SUPPLIED ENTRIES Start Marker
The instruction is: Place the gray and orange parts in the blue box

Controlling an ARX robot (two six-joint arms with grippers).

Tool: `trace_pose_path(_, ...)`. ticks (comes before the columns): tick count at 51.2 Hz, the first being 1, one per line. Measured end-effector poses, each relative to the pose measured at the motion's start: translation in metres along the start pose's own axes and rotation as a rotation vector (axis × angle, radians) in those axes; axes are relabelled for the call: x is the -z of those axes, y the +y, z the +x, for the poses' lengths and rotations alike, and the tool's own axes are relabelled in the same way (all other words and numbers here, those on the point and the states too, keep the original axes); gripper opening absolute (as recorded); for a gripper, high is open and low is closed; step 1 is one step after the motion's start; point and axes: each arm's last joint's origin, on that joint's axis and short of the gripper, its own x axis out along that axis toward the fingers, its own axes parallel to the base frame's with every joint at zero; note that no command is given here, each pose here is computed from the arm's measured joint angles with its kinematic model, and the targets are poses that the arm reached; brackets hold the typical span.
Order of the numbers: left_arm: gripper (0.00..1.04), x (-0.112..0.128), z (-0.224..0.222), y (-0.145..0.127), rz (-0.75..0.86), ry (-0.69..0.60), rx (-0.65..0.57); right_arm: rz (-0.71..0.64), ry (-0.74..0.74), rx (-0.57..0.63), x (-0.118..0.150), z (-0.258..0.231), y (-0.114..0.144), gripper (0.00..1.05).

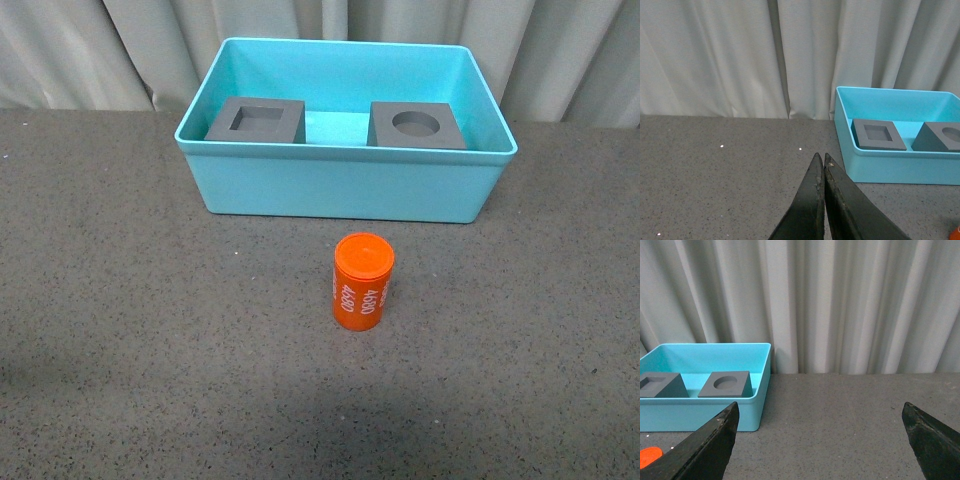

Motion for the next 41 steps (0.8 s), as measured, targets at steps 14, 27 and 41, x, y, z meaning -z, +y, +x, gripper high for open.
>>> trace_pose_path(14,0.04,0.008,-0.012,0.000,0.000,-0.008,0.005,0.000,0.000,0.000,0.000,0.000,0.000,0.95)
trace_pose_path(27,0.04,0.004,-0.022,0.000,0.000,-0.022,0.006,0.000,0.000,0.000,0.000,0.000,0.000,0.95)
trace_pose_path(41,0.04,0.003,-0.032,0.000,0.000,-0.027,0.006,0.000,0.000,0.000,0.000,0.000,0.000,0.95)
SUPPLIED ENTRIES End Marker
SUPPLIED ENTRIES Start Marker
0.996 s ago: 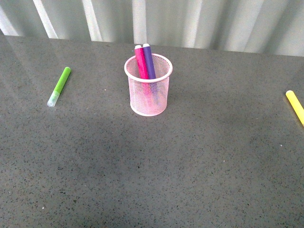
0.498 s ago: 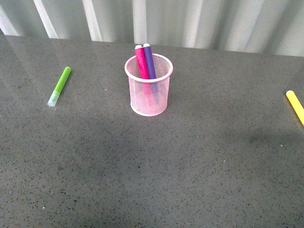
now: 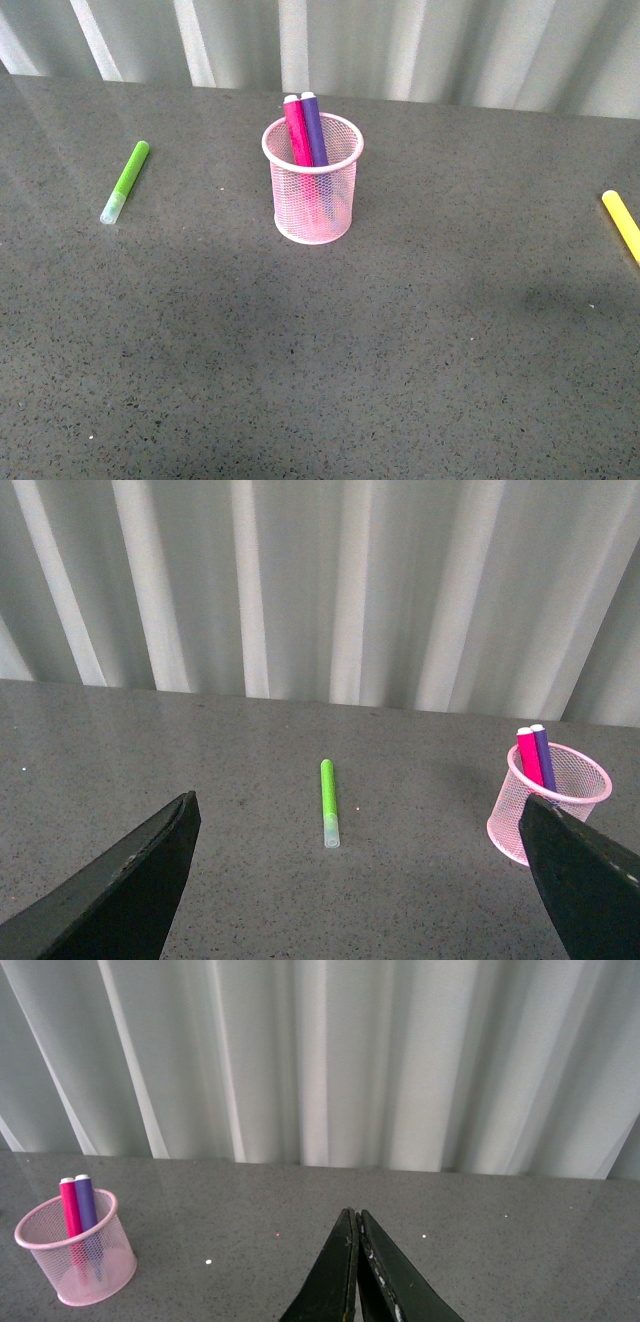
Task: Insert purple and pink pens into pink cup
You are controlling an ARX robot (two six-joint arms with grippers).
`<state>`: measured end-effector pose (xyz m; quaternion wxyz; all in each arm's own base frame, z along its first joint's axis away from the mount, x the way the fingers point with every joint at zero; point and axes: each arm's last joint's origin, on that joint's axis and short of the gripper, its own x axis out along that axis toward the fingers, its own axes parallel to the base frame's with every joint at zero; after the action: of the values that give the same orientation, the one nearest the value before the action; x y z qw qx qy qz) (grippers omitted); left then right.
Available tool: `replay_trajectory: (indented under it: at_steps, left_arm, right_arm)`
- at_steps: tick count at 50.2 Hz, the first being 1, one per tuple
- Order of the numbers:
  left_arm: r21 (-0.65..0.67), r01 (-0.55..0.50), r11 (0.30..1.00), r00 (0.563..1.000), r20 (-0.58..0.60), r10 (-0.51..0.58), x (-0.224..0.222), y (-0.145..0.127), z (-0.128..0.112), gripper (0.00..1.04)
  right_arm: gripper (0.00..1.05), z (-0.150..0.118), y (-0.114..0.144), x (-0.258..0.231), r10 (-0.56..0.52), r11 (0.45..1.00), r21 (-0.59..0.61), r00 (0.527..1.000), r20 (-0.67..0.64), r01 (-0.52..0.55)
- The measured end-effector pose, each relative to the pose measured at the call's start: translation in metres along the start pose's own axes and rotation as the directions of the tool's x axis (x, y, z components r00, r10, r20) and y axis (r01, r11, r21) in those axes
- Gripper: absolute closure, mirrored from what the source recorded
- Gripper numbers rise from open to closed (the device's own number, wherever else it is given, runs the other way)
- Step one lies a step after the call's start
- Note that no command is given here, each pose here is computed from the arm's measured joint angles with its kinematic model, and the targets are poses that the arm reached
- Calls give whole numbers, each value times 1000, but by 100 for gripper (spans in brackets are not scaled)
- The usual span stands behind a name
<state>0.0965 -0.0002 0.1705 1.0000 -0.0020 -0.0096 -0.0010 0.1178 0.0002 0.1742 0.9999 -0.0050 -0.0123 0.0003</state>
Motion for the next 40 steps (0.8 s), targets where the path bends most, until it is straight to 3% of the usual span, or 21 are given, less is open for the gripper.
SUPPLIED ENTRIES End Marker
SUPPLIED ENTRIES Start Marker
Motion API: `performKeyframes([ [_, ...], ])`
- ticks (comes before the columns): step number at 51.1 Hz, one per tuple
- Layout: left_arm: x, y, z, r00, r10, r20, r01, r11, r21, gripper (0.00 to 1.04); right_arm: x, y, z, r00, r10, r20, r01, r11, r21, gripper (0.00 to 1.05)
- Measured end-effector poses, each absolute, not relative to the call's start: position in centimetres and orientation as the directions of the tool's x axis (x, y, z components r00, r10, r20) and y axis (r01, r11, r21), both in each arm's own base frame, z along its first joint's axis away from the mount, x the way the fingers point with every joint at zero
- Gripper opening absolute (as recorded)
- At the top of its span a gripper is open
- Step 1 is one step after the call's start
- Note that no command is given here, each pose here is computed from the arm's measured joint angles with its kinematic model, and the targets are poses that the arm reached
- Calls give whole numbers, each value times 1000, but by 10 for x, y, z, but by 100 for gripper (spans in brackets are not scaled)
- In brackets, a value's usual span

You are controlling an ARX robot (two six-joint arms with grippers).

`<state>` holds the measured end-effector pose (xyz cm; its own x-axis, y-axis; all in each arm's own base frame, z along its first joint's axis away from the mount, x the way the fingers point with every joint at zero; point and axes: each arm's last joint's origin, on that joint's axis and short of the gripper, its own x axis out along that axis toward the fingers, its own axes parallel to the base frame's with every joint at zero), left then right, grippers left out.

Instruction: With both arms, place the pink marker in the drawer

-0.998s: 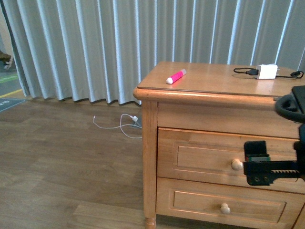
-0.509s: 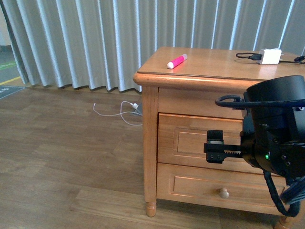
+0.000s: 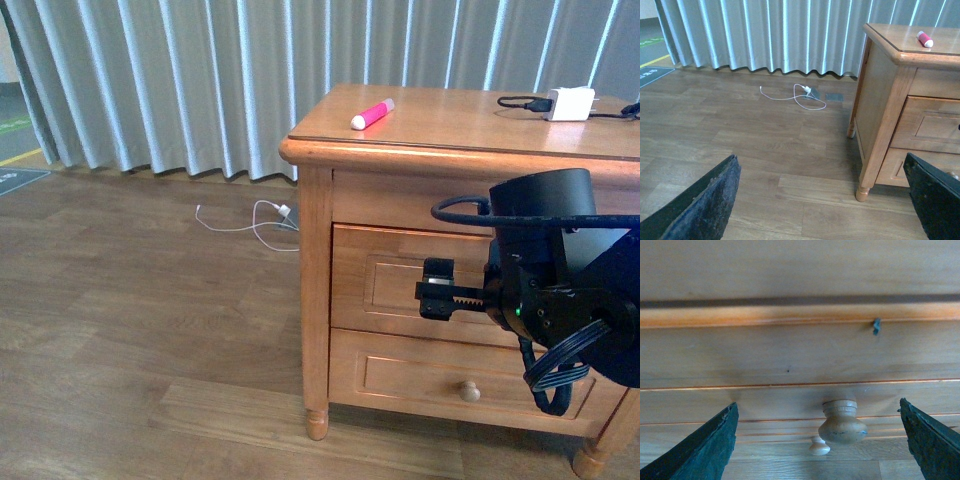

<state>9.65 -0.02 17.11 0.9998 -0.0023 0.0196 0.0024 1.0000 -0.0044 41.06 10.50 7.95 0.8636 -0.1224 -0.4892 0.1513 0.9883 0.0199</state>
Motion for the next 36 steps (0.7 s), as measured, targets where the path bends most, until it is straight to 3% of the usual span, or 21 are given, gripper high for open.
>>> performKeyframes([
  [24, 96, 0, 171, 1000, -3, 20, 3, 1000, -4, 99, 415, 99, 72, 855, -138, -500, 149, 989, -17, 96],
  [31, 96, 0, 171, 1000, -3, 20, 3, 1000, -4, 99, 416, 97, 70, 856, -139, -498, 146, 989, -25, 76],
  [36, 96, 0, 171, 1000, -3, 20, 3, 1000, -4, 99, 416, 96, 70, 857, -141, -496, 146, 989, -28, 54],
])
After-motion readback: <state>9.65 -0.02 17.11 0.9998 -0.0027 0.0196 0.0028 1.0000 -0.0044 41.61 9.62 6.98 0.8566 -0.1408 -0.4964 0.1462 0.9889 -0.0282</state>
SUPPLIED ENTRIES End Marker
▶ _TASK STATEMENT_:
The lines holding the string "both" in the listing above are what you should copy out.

▶ _ANSWER FOR THIS EXERCISE_:
- Measured end-effector poses, each absolute, not relative to the call's start: position in centimetres and orientation as the directions of the tool's x axis (x, y, z components r00, r10, r20) and y axis (r01, r11, r21), both in each arm's own base frame, z along its first joint's axis away from the mount, x the way the fingers point with every joint at zero
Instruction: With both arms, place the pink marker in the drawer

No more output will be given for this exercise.